The moment his pursuers had left the ground, Marion resumed offensive operations upon it. In a short time, his parties were pushed down to the immediate neighborhood of Georgetown, on all the rivers that flow into the bay of Winyaw. His smaller parties were actively busy in collecting boats and transferring provisions to Snow's Island. This was with the twofold purpose of straitening the enemy, and supplying the Continental army. In the meantime, with a respectable force of mounted infantry, he himself pressed closely upon the town, watching an opportunity when he might attempt something with a prospect of success. But the British confined themselves to their redoubts. Marion had neither bayonets nor artillery. With one hundred Continental troops--he writes with his usual modesty to Greene--he should be able to render important services.

While thus employed, he received intelligence that the loyalists were embodying above him, in great force, under Hector McNeill. They were at Amy's Mill on Drowning Creek, and were emboldened by a knowledge of the fact that the main army was entirely dest.i.tute of cavalry.
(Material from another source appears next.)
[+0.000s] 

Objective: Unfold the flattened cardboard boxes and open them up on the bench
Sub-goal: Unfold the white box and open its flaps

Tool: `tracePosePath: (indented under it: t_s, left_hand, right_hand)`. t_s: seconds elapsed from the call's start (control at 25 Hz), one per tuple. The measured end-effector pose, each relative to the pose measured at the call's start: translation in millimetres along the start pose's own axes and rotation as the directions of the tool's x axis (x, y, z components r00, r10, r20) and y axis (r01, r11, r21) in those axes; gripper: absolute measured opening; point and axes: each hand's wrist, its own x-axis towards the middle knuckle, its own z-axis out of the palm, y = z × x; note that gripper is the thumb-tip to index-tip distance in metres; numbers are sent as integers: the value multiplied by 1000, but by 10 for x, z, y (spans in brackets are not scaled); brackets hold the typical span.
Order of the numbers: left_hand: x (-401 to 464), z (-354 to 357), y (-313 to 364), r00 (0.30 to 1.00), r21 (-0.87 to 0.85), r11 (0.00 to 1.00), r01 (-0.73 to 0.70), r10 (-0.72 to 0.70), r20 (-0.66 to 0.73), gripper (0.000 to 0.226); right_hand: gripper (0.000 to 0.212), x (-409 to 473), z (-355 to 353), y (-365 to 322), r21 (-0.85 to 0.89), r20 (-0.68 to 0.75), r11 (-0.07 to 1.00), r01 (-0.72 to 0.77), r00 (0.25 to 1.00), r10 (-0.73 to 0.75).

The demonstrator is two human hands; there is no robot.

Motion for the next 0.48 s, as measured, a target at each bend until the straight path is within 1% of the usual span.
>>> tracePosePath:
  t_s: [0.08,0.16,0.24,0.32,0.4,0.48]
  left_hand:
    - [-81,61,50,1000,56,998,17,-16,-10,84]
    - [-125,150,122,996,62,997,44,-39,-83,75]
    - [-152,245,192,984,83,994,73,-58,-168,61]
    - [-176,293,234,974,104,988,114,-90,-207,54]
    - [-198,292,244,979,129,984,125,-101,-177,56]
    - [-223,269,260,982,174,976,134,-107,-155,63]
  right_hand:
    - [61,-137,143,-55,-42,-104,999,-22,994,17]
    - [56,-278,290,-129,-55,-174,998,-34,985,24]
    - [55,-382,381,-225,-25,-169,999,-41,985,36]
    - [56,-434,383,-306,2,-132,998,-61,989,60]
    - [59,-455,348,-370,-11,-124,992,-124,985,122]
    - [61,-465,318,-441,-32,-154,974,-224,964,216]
Marion was not able to detach a force sufficient for their dispersion, and it would have been fatal to his safety to suffer them to descend upon him while his detachments were abroad. His first measures were to call in his scattered parties. He then communicated to Greene the necessity of reinforcing him against his increasing enemies, and, in particular, of addressing himself to the movements of McNeill, as he supposed them to be directed, in part, against the country between the Waccamaw and the sea-coast, which had never been ravaged, and which, at this time, held abundance of provisions. To this communication Greene replies: ”I have detached Major Anderson with one thousand regulars, and one hundred Virginia militia, to attack and disperse the Tories at Amy's Mill, on Drowning Creek. The party marched yesterday with orders to endeavor to surprise them; perhaps you might be able to make some detachment that would contribute to their success.... I wish your answer respecting the practicability of surprising the party near Nelson's; the route, and force you will be able to detach. This inquiry is a matter that requires great secrecy.” Another letter of Greene's, three days after (January 22d), refers to some ”skirmishes between your people and the enemy, which,” says Greene, ”do them honor,”--but of which we have no particulars. The same letter begs for a supply of horses. ”Get as many as you can, and let us have fifteen or twenty sent to camp without loss of time, they being wanted for immediate service.” By another letter, dated the day after the preceding, Greene communicates to Marion the defeat of Tarleton by Morgan, at the celebrated battle of the Cowpens.